### Exercise instructions:
Please give back word for word the lines of the material below between the line containing "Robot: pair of" and the line containing "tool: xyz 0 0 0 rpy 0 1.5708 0", inclusive.

### Given data:

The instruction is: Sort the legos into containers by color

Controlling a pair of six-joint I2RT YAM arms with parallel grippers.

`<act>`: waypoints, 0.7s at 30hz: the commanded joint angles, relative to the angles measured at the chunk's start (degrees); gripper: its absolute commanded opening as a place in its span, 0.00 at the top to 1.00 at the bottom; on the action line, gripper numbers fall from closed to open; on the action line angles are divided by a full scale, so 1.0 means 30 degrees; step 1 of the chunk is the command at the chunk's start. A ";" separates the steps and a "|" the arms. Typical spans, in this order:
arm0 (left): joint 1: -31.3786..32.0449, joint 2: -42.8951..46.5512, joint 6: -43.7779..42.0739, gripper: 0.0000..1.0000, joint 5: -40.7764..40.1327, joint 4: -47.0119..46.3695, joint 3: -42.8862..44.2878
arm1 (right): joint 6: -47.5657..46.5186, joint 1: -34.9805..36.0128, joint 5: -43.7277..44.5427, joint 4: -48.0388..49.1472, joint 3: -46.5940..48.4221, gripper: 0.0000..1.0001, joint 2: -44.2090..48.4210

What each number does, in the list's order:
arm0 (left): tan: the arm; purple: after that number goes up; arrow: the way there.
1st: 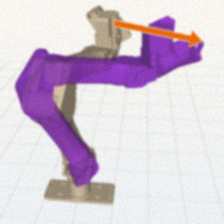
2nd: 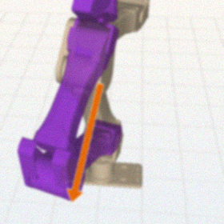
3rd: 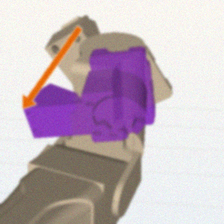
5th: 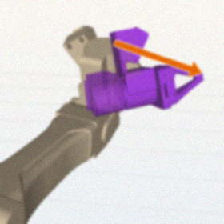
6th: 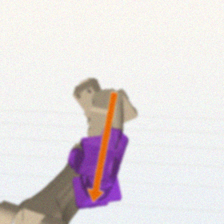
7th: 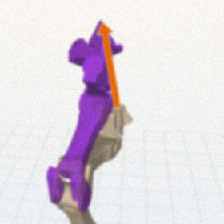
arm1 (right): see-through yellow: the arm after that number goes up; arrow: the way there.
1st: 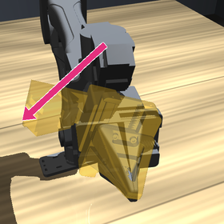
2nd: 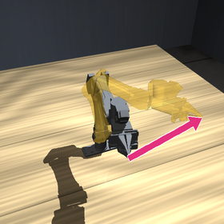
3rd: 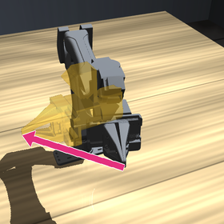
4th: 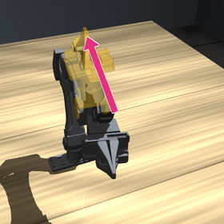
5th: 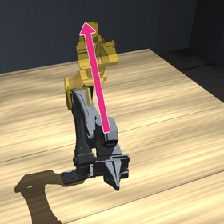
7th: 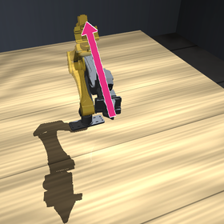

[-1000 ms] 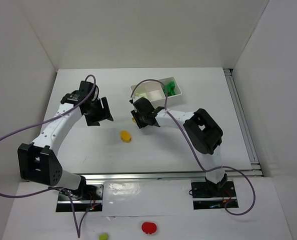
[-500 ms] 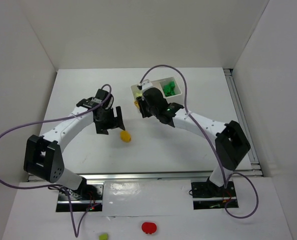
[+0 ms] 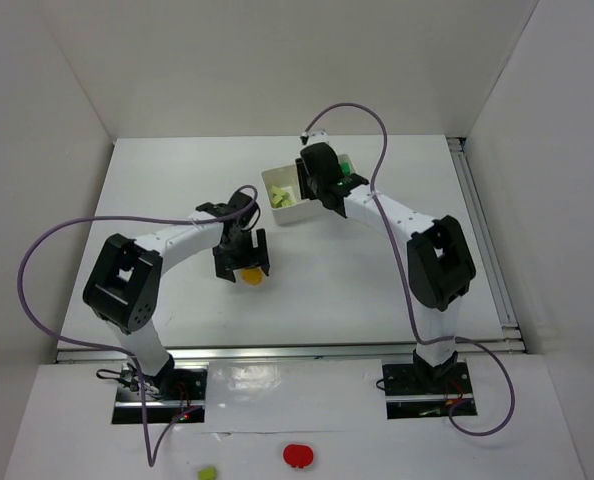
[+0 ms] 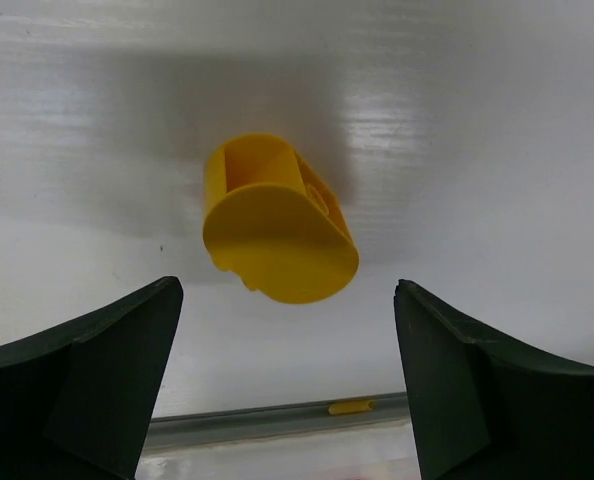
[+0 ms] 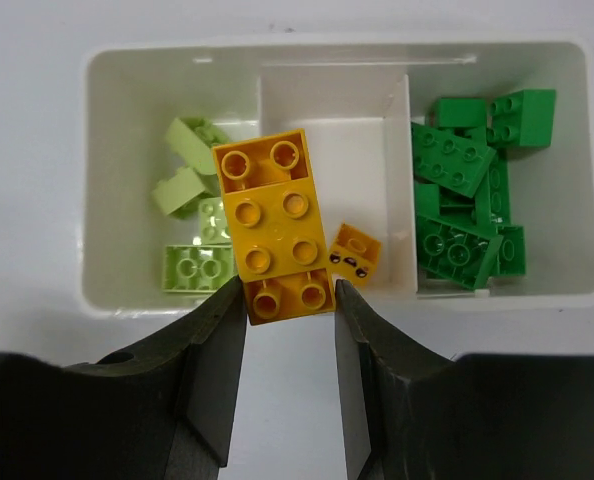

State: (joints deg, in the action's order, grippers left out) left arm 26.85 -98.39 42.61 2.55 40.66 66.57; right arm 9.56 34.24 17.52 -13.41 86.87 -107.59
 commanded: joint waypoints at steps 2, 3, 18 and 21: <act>0.0249 -0.0630 0.0885 0.07 -0.0907 -0.1304 0.0343 | -0.0080 -0.0834 0.0137 -0.0335 0.2007 0.73 -0.1516; 0.0249 -0.0979 0.0885 0.15 -0.0907 -0.1309 0.0341 | -0.0082 -0.0837 0.0137 -0.0509 0.2358 0.55 -0.2070; 0.0425 -0.1100 -0.2104 0.64 -0.1112 0.1326 0.6780 | 0.3580 -0.3032 0.5059 0.0078 -0.4431 0.13 0.6268; 0.0600 -0.1947 -0.2512 0.64 -0.1112 0.1533 0.9474 | 0.4486 -0.3442 0.4885 -0.0626 -0.6072 0.13 0.8437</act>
State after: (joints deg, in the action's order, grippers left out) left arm 28.05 -102.61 37.74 -0.58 43.35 89.17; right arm 18.55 24.86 29.85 -13.76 71.96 -87.55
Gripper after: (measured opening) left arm 0.583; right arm 0.873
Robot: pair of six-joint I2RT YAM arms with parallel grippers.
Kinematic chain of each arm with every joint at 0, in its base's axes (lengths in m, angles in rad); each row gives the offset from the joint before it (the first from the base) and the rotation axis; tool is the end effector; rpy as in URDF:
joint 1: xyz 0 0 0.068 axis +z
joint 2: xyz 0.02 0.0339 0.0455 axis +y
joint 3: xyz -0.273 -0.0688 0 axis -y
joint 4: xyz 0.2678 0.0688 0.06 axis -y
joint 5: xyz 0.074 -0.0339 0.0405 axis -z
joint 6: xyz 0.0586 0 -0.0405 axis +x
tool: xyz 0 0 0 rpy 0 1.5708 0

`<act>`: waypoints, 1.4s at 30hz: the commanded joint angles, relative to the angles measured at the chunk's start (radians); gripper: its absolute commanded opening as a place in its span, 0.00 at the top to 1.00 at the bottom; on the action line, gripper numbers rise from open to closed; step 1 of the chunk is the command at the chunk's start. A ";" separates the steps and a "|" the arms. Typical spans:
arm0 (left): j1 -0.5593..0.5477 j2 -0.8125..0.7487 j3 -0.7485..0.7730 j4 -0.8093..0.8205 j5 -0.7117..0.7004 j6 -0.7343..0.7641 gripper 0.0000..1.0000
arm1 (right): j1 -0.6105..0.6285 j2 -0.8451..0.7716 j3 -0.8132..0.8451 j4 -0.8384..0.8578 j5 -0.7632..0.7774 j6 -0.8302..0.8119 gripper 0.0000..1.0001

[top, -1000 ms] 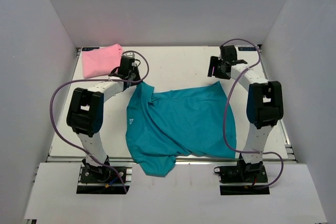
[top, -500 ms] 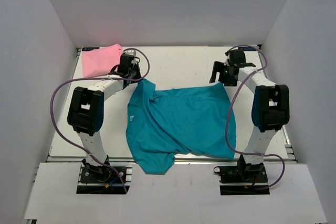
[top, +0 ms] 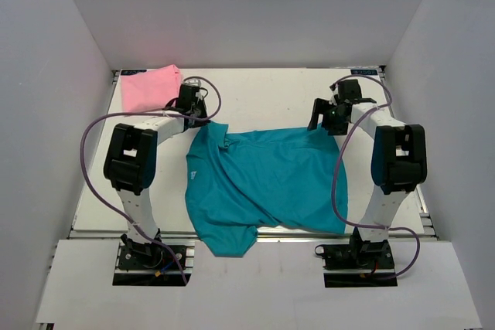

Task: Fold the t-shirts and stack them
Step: Flatten out the tshirt

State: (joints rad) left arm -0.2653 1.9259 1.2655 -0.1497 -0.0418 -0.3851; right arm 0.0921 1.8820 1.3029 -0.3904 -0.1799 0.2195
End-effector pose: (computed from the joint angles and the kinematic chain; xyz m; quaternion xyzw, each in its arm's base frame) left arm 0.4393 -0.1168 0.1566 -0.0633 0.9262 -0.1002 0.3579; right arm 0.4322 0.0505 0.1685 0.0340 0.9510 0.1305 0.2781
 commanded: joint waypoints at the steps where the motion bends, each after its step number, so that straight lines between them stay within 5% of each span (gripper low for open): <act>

### Exercise output:
Robot: pair of six-joint I2RT YAM arms with parallel grippers.
Kinematic chain of each arm with every joint at 0, in its base's axes (lengths in m, angles in rad); each row gives the offset from the joint before it (the first from the base) and the rotation axis; tool is the end effector; rpy as in URDF:
joint 1: xyz 0 0 0.068 axis +z
joint 2: xyz 0.02 0.0339 0.0455 axis +y
joint 3: xyz -0.273 -0.0688 0 axis -y
joint 4: xyz 0.2678 0.0688 0.06 axis -y
joint 5: xyz 0.074 -0.0339 0.0405 axis -z
joint 6: xyz 0.0586 0 -0.0405 axis +x
tool: xyz 0 0 0 rpy 0 1.5708 0

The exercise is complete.